● **What you will do**
Every line of the data below is to be written out again exactly.

● **Task data**
Start of Block

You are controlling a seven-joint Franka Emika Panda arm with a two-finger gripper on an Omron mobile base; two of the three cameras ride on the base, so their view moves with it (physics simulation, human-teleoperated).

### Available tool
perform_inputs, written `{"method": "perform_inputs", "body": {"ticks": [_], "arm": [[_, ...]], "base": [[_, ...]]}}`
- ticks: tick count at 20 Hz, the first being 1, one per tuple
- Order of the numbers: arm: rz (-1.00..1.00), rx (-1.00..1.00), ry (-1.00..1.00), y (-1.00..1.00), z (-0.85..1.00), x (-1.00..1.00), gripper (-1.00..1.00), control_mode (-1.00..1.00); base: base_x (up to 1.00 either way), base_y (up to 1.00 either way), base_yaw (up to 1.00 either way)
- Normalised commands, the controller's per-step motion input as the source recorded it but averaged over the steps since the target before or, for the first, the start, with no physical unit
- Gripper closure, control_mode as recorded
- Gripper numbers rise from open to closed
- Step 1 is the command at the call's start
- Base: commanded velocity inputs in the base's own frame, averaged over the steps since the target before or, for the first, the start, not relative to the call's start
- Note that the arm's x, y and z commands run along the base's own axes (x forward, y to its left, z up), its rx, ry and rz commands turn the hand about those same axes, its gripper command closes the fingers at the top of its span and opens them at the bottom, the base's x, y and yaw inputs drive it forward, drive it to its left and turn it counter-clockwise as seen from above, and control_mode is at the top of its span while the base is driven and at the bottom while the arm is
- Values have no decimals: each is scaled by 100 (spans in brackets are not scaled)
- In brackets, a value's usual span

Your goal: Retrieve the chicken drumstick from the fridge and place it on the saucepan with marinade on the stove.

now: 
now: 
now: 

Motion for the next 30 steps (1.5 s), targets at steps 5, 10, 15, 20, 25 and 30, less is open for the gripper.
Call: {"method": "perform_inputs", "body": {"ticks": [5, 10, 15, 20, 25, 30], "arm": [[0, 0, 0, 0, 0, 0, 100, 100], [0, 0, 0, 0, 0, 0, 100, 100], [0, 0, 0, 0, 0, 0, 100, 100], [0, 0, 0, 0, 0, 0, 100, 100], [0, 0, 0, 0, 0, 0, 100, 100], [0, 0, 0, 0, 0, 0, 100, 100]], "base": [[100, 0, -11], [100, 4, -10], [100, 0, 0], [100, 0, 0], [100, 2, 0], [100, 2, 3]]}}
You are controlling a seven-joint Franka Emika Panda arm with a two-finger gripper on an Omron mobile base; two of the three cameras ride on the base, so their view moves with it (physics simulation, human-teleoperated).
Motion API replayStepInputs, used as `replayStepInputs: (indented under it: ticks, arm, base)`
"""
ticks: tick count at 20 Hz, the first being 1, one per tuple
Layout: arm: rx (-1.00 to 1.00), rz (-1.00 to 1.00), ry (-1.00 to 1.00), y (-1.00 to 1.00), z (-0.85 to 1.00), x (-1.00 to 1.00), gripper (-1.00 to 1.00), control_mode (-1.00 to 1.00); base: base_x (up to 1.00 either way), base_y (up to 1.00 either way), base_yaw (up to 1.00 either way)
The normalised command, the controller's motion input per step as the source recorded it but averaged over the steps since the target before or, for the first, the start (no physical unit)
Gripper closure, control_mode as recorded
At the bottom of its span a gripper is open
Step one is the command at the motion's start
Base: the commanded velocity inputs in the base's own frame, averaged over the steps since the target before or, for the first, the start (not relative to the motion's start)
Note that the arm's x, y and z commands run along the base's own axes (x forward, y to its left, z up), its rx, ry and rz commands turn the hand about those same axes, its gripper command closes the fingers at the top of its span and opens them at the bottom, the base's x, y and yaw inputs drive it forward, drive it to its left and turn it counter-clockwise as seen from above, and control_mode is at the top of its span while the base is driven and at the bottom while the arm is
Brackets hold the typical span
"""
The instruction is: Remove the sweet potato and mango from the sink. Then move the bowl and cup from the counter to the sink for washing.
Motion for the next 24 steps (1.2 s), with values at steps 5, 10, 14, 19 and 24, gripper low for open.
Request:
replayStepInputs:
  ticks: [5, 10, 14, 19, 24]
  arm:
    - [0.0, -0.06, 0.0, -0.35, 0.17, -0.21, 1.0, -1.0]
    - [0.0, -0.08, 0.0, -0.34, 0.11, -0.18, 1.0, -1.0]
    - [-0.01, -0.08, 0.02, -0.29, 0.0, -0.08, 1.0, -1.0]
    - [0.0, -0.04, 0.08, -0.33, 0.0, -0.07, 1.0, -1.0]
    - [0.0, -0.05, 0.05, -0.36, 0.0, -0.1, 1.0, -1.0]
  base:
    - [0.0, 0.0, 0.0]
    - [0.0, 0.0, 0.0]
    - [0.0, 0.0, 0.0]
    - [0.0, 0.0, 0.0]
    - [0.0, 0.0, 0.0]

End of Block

● **Answer to this problem**
You are controlling a seven-joint Franka Emika Panda arm with a two-finger gripper on an Omron mobile base; two of the three cameras ride on the base, so their view moves with it (physics simulation, human-teleoperated).

### Available tool
perform_inputs, written `{"method": "perform_inputs", "body": {"ticks": [_], "arm": [[_, ...]], "base": [[_, ...]]}}`
- ticks: tick count at 20 Hz, the first being 1, one per tuple
- Order of the numbers: arm: rz (-1.00..1.00), rx (-1.00..1.00), ry (-1.00..1.00), y (-1.00..1.00), z (-0.85..1.00), x (-1.00..1.00), gripper (-1.00..1.00), control_mode (-1.00..1.00); base: base_x (up to 1.00 either way), base_y (up to 1.00 either way), base_yaw (up to 1.00 either way)
- Normalised commands, the controller's per-step motion input as the source recorded it but averaged over the steps since the target before or, for the first, the start, with no physical unit
- Gripper closure, control_mode as recorded
- Gripper numbers rise from open to closed
- Step 1 is the command at the call's start
- Base: commanded velocity inputs in the base's own frame, averaged over the steps since the target before or, for the first, the start, not relative to the call's start
- Note that the arm's x, y and z commands run along the base's own axes (x forward, y to its left, z up), its rx, ry and rz commands turn the hand about those same axes, its gripper command closes the fingers at the top of its span and opens them at the bottom, the base's x, y and yaw inputs drive it forward, drive it to its left and turn it counter-clockwise as seen from above, and control_mode is at the top of its span while the base is driven and at the bottom while the arm is
- Values have no decimals: each is scaled by 100 (spans in brackets are not scaled)
- In brackets, a value's usual span

Your goal: Retrieve the chicken drumstick from the fridge and place it on the saucepan with marinade on the stove.

now: 
now: 
now: 

Motion for the next 30 steps (1.5 s), targets at steps 5, 10, 15, 20, 25 and 30, less is open for the gripper.
Call: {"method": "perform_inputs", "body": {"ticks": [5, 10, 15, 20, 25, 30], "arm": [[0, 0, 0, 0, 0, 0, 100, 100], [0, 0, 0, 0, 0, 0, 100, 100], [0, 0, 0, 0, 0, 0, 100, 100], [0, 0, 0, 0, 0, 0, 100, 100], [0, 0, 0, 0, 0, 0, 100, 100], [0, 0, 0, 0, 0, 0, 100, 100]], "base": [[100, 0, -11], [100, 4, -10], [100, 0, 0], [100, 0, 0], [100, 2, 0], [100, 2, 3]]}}
You are controlling a seven-joint Franka Emika Panda arm with a two-finger gripper on an Omron mobile base; two of the three cameras ride on the base, so their view moves with it (physics simulation, human-teleoperated).
Motion API replayStepInputs, used as `replayStepInputs: (indented under it: ticks, arm, base)`
"""
ticks: tick count at 20 Hz, the first being 1, one per tuple
Layout: arm: rx (-1.00 to 1.00), rz (-1.00 to 1.00), ry (-1.00 to 1.00), y (-1.00 to 1.00), z (-0.85 to 1.00), x (-1.00 to 1.00), gripper (-1.00 to 1.00), control_mode (-1.00 to 1.00); base: base_x (up to 1.00 either way), base_y (up to 1.00 either way), base_yaw (up to 1.00 either way)
The normalised command, the controller's motion input per step as the source recorded it but averaged over the steps since the target before or, for the first, the start (no physical unit)
Gripper closure, control_mode as recorded
At the bottom of its span a gripper is open
Step one is the command at the motion's start
Base: the commanded velocity inputs in the base's own frame, averaged over the steps since the target before or, for the first, the start (not relative to the motion's start)
Note that the arm's x, y and z commands run along the base's own axes (x forward, y to its left, z up), its rx, ry and rz commands turn the hand about those same axes, its gripper command closes the fingers at the top of its span and opens them at the bottom, the base's x, y and yaw inputs drive it forward, drive it to its left and turn it counter-clockwise as seen from above, and control_mode is at the top of its span while the base is driven and at the bottom while the arm is
Brackets hold the typical span
"""
The instruction is: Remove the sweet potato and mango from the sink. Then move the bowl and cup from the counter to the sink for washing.
Motion for the next 24 steps (1.2 s), with values at steps 5, 10, 14, 19 and 24, gripper low for open.
Request:
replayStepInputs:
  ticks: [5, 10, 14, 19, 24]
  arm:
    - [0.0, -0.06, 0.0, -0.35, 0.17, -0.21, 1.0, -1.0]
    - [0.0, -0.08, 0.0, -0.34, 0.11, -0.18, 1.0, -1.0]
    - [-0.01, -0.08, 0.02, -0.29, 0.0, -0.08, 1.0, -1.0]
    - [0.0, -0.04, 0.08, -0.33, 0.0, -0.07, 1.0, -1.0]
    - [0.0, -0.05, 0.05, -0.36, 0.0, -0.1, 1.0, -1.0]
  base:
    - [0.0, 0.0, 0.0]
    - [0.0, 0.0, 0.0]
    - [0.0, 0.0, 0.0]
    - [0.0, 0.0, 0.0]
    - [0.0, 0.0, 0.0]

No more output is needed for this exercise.